Shapr3D continues its expansion on to new hardware platforms

Systematic growth expands Shapr3D’s role in CAD workflows. New opportunities open with each platform leap.

CAD Drawing on tablet
Drawings and documentation are the heart of CAD communication. The Shapr3D team wants to improve their accessibility.

The Shapr3D team, headquartered in Budapest, Hungary, has made one of their planned big leaps this month as they announced Shapr3D for Windows, the Shapr3D Cloud, Sync, and a new Webviewer (follow the link to see a demo). The Shapr3D team rolls out advances regularly, and they’re pretty proud of all of them, but company founder and CEO István Csanády told us in a prerelease call that this version represents a significant advance in that it brings Shapr3D into the world where engineers live, workstations, and it gets power, flexibility, and connectivity through its access to the cloud.
As Shapr3D expands to different platforms, its role expands in design workflows and designers gain new options. It started out as a creative tool for designers using pen and iPad, with PC-supported mouse and keyboard coming on board as well. From inception, Shapr3D wanted to be the first tool a designer reaches for when bringing an idea to life. Subsequent advances are designed to keep designers and teams working with Shapr3D throughout the life of a design to realization.

As Csanády said, Shapr3D was iPad-first, but from now on, it’s a multi-device tool that can integrate into the existing design to manufacture ecosystems. In addition to Windows PCs and Macs, the company has also added support for products with strong design followings such as 3DConnexion SpaceMouse, and Wacom tablets. And, he added, now that they’re building a multi-device tool, they’re working on more partnerships.

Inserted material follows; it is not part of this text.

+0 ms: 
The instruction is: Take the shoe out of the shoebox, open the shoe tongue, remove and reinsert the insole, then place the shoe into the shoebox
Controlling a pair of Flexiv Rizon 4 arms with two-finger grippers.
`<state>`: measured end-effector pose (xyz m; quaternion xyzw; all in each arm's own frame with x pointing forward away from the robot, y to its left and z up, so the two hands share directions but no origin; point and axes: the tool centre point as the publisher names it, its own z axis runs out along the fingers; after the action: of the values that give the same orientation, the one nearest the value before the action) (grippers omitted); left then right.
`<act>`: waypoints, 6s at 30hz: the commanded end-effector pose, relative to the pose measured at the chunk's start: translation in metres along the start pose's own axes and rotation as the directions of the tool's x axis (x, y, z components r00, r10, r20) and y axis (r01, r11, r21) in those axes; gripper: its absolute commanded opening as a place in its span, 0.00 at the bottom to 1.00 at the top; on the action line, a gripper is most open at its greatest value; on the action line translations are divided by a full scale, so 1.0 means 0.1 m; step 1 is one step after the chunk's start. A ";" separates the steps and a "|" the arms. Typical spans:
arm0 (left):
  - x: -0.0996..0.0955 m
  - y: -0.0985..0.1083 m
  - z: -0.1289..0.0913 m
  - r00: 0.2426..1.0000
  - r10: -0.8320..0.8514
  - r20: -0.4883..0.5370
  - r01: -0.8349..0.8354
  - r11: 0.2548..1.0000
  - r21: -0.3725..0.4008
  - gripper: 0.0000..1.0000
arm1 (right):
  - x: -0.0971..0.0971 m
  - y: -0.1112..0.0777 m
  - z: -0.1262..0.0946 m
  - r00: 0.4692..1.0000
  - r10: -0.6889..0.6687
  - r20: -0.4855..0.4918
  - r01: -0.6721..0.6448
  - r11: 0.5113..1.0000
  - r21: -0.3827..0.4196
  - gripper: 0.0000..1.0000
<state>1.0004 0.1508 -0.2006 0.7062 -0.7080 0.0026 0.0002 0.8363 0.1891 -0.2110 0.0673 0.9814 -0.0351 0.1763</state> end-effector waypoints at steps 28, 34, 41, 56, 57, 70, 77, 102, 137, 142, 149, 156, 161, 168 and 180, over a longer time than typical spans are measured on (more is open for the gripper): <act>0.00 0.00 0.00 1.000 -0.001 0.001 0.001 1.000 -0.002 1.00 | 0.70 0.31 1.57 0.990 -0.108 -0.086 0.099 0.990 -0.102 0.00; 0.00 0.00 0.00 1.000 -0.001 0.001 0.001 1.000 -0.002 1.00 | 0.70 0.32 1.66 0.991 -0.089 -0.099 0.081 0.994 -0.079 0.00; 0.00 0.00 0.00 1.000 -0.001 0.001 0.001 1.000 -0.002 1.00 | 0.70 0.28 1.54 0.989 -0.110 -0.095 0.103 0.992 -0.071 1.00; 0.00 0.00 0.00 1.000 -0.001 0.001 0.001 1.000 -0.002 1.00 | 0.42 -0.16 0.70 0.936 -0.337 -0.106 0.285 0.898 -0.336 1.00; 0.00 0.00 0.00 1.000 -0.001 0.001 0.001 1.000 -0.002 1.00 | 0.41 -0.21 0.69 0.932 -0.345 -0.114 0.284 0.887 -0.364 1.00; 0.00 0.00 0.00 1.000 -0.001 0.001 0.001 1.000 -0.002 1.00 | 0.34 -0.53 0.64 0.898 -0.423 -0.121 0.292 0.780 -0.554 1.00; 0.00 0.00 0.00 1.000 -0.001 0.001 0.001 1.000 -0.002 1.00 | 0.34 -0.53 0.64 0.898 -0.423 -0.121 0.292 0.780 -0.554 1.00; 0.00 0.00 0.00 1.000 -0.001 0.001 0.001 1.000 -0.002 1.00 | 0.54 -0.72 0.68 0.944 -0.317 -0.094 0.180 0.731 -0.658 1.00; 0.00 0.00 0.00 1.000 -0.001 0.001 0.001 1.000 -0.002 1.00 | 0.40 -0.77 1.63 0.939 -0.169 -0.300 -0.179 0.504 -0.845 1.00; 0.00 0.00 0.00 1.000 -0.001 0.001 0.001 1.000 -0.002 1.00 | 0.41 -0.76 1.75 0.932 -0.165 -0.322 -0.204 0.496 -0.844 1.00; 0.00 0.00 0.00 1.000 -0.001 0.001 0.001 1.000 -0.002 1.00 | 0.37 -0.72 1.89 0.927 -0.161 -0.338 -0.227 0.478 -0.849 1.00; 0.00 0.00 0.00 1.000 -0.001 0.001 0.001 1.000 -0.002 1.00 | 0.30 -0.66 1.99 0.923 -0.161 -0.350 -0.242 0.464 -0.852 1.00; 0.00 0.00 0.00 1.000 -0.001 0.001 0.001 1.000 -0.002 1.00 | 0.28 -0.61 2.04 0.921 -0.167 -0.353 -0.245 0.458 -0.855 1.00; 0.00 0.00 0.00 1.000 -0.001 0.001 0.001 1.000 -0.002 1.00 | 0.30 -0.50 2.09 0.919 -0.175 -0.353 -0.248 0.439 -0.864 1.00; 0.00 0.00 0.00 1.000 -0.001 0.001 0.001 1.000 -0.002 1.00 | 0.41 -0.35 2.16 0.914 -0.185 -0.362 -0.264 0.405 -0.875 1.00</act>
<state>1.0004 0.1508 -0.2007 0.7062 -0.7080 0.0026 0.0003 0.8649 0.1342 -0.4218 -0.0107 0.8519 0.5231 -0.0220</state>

For Shaper3D, multi-device doesn’t just mean that it works across all devices. The new addition of cloud is the linchpin to making multi-device a strategy for cross-platform collaboration and always up-to-date data. Shapr3D’s new sync enables users to jump from device to device without worry about access to their work and provides a routine backup. However, Csanády said he’s very aware some companies won’t allow their employees to use cloud resources, or they have restrictions on how they can be used, so he emphasized that the feature is strictly optional.

However, for now at least, Cloud and Sync are free—and there’s a bonus. The new cloud features also include Shapr3D’s Web viewer, which takes advantage of the new Visualization PBR (physically based rendering) tool added to the Shapr3D portfolio last March. With the Webviewer and the Visualization tool, designers can see a rendered version of their design in real-world settings, they can use the Webviewer share button to create a private link for show, tell, and collaborate.

Visualization works in macOS, iPadOS, and Windows.

From all angles: The new Webviewer is available in Beta and works across platforms. Now shown in this image are the improvements made to Visualization that support ambient reflections, which help sell AR views of designs in context. (Source: Shapr3D)

So, where is Shapr3D now? According to Csanády, as the company adds features, their user base is maturing. Whereas they started out with a strong core of industrial designers, freelance professionals, one-man companies, and manufacturing shops, they’re now seeing an increase in the level of professional users—a dramatic uptick with the addition of Windows support.

The Shapr3D team has grown to 130 employees, and their user base has surpassed 40,000 paying customers. They’ve been at this for six years now, adding capabilities to become a full-featured tool for manufacturing design, which they’re approaching systematically. Through the steps of ideation, design, modeling, and documentation, Csanády said they’re modernizing the process as they advance.

What do we think?

Shapr3D doesn’t really do surprises. The company communicates closely with their community and shares their plans early. They didn’t suddenly appear as a fully formed, full-featured CAD tool for all markets because no CAD product ever did, but they have been able to move faster since they arrived at the time of powerful processors, mature geometric kernels, and better memory management and compression.
Csanády and his troop have taken a deep-dive immersion class in CAD, and like any group of ambitious young developers, they approach problems with the conviction they can do it better.